== WORK INSTRUCTION ==
Report the number of lines in these entries that contain "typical". Write only the number.

== INPUT DATA ==

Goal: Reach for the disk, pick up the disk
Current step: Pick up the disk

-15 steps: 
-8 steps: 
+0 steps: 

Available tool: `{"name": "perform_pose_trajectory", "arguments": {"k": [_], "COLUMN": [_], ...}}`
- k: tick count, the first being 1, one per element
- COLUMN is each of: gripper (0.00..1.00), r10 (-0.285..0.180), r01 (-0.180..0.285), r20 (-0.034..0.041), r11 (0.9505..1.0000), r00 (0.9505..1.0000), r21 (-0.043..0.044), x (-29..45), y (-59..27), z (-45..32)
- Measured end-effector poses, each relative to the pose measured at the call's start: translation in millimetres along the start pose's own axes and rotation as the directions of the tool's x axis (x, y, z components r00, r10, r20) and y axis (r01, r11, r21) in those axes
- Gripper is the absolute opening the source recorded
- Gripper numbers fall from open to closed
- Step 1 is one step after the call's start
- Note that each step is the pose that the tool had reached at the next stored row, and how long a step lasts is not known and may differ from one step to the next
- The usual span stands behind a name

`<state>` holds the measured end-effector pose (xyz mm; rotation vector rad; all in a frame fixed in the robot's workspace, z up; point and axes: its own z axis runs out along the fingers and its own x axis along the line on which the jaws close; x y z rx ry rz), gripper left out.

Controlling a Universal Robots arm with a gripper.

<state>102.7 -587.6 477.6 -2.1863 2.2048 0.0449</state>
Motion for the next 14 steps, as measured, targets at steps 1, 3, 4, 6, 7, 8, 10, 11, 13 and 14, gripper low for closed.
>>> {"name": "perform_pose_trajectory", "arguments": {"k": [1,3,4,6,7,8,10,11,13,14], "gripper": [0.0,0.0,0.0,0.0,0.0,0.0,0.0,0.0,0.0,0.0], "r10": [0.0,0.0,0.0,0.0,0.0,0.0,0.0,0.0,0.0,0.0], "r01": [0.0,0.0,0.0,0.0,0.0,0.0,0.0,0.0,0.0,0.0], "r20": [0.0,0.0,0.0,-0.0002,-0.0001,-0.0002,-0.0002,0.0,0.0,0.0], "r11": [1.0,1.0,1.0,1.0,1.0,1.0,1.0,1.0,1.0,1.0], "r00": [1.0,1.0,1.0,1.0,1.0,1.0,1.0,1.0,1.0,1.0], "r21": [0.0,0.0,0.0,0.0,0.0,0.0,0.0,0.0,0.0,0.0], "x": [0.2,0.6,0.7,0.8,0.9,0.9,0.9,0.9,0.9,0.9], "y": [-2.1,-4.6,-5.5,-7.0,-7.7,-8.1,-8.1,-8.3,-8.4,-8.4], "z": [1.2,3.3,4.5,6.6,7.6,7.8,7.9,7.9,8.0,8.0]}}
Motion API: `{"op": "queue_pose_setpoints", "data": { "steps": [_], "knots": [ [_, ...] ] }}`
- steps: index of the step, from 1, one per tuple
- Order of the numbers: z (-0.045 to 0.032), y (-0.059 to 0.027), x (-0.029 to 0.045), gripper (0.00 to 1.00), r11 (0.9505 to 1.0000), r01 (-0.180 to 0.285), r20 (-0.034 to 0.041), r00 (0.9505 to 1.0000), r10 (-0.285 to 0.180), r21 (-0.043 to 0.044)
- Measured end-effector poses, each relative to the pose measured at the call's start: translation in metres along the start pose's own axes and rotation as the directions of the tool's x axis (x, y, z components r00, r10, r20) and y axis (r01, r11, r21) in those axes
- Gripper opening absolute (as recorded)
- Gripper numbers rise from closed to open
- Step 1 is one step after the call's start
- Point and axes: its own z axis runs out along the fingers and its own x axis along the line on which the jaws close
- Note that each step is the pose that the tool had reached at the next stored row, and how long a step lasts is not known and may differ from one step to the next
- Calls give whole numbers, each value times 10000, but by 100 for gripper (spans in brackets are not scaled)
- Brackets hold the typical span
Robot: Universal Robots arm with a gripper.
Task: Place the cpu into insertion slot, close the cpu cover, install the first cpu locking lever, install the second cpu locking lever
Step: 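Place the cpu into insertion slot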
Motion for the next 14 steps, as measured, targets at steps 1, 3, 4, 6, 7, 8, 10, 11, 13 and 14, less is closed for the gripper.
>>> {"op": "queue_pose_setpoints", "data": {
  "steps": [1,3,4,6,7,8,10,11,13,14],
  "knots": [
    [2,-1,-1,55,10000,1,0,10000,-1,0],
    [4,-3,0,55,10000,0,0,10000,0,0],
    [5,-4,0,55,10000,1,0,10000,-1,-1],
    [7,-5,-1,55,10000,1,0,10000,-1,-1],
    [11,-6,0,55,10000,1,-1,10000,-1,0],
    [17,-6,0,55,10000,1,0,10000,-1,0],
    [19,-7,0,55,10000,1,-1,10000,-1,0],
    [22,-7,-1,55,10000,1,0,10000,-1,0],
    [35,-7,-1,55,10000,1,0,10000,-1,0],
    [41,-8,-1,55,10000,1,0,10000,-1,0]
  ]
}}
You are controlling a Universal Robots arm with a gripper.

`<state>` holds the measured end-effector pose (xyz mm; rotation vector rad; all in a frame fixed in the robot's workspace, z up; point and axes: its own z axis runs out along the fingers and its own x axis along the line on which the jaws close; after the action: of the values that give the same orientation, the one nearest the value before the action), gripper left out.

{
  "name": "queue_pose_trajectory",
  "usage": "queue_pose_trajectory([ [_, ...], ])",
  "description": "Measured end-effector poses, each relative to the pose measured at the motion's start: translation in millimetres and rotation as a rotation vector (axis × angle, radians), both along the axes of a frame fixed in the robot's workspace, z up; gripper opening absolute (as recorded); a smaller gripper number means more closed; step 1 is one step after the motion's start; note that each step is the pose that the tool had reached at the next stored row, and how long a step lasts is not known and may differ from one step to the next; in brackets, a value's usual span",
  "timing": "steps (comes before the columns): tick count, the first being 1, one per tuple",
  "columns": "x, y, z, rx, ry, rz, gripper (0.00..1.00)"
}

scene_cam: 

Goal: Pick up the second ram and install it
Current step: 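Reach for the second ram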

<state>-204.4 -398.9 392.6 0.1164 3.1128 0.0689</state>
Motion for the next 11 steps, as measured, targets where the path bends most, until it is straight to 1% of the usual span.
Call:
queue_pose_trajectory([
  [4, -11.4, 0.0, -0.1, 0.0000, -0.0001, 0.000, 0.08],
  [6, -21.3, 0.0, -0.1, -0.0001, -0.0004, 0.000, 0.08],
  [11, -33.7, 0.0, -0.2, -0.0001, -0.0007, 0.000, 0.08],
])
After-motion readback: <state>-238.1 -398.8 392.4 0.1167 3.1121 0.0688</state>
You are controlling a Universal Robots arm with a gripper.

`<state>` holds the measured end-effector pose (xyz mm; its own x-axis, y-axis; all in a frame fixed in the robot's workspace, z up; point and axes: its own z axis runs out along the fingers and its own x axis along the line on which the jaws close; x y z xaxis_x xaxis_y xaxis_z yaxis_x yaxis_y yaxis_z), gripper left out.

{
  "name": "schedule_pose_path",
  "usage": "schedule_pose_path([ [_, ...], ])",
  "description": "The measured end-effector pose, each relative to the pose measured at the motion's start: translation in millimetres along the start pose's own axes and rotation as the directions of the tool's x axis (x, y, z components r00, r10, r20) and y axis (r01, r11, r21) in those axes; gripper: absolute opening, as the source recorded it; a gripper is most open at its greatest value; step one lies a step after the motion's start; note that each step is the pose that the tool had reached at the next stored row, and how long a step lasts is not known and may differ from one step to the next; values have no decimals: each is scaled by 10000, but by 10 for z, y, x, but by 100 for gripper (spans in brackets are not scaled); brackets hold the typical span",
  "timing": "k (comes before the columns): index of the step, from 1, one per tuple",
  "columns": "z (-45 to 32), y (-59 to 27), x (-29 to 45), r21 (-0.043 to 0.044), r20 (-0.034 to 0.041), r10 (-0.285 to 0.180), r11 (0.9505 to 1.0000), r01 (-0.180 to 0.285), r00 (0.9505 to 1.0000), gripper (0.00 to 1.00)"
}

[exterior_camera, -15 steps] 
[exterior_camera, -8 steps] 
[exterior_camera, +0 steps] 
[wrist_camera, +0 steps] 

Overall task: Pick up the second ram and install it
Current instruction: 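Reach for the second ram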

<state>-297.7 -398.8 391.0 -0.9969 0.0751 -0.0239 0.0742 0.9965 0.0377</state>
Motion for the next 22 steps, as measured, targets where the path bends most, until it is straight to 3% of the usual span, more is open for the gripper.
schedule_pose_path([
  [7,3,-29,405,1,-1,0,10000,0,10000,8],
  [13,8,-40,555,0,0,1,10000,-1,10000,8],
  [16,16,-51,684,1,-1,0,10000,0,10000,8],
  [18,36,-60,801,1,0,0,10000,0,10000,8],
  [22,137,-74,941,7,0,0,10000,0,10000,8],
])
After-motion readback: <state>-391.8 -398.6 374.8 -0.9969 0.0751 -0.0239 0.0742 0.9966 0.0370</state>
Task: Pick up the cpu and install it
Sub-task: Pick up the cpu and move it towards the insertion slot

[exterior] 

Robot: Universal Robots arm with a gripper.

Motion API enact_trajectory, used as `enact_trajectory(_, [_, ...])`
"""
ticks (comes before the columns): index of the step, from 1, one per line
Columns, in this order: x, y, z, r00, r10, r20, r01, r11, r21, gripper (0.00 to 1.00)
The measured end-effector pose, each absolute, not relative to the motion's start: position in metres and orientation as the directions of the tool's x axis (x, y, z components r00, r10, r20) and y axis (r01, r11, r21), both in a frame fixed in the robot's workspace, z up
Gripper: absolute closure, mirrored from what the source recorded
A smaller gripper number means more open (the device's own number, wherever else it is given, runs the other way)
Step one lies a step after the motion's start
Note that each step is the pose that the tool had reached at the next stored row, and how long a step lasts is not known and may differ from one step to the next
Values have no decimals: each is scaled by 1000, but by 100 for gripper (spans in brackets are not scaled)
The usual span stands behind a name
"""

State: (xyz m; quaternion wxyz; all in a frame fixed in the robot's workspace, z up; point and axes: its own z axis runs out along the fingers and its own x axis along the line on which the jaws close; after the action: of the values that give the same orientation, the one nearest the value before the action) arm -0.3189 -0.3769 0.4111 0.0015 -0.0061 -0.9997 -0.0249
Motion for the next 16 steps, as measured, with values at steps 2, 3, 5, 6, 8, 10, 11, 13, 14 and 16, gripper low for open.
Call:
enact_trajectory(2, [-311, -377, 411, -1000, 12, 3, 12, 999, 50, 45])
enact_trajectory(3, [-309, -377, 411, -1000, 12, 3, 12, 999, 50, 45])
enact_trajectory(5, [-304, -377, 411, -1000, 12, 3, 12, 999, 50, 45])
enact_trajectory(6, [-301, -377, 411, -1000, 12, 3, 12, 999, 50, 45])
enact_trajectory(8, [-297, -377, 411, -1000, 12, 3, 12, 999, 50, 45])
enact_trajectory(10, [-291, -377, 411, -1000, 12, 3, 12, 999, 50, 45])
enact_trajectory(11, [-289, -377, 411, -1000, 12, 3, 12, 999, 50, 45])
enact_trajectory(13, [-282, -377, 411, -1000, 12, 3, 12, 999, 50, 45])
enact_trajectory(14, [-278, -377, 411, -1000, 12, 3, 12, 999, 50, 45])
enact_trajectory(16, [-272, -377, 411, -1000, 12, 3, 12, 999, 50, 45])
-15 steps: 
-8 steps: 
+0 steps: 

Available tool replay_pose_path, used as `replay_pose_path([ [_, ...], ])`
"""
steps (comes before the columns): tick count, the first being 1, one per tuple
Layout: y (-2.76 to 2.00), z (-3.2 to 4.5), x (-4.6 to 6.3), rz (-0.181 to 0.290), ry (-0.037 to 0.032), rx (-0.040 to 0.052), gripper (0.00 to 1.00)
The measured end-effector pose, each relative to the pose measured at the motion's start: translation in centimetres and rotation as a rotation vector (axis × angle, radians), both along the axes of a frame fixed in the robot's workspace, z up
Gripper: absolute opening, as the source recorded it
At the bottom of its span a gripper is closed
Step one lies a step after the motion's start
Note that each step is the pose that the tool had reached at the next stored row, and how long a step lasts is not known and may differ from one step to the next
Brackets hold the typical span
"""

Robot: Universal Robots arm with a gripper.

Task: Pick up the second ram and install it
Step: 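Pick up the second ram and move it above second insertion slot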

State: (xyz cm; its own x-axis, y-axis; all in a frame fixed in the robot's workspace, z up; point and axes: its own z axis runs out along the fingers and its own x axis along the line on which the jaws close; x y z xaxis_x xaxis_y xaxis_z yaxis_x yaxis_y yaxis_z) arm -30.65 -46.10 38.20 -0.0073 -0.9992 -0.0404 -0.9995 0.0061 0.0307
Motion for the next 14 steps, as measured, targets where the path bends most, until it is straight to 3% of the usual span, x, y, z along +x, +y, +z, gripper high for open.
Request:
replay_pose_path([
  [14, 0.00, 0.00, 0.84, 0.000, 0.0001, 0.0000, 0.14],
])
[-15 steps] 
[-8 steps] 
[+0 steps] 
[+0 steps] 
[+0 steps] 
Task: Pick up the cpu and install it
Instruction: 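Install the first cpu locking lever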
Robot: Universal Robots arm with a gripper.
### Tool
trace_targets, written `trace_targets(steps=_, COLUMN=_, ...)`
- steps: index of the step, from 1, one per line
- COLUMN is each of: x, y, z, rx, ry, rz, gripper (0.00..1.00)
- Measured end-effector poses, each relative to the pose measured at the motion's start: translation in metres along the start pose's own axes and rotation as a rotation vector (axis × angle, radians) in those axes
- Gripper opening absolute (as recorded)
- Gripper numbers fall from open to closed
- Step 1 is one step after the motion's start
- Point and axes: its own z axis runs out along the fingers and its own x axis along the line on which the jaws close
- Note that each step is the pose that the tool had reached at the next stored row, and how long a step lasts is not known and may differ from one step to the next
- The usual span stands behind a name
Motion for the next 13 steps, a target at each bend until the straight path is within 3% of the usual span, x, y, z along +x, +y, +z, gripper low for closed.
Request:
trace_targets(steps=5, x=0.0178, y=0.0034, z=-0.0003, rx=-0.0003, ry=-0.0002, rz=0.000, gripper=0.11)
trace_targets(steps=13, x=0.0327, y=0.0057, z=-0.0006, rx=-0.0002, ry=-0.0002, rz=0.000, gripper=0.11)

== ANSWER BOX ==
3